What the task requires →
Starting at the line containing "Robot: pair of" and ending at the line containing "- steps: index", print every line of the material below exactly, both ends included, and stop there.

Supplied material →

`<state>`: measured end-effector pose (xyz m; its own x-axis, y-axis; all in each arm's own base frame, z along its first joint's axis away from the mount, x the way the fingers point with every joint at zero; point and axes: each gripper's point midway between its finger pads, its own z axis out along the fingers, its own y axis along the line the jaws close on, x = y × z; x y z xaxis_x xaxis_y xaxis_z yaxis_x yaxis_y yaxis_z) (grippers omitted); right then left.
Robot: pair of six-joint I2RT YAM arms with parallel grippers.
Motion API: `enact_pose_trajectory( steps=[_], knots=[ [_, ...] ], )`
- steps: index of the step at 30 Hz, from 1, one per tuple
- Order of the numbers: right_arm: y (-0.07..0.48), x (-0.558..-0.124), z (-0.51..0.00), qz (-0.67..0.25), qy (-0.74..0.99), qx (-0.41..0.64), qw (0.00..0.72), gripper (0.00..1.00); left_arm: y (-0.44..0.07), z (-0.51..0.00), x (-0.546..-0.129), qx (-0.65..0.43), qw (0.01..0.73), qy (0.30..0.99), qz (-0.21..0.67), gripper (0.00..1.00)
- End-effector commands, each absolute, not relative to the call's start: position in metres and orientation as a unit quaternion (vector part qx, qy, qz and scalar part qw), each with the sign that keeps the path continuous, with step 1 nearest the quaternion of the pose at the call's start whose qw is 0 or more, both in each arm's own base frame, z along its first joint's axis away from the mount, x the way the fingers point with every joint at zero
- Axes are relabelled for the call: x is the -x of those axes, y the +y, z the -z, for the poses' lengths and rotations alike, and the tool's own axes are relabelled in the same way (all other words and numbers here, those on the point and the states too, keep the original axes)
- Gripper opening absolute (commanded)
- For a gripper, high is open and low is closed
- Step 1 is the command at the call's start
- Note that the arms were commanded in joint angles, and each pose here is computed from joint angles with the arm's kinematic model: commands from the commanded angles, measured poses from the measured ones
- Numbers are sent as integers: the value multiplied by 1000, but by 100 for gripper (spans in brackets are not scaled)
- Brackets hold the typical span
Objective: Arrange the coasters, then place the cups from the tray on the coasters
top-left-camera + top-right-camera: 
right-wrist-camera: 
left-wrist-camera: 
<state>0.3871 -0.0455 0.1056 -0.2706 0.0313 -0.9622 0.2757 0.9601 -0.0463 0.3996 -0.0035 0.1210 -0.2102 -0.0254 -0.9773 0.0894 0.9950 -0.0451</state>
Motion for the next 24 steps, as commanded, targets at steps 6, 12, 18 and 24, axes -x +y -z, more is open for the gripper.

Solution →
Robot: pair of six-joint I2RT YAM arms with parallel grippers.
Motion API: `enact_pose_trajectory( steps=[_], knots=[ [_, ...] ], )`
- steps: index of the step at 30 Hz, from 1, one per tuple

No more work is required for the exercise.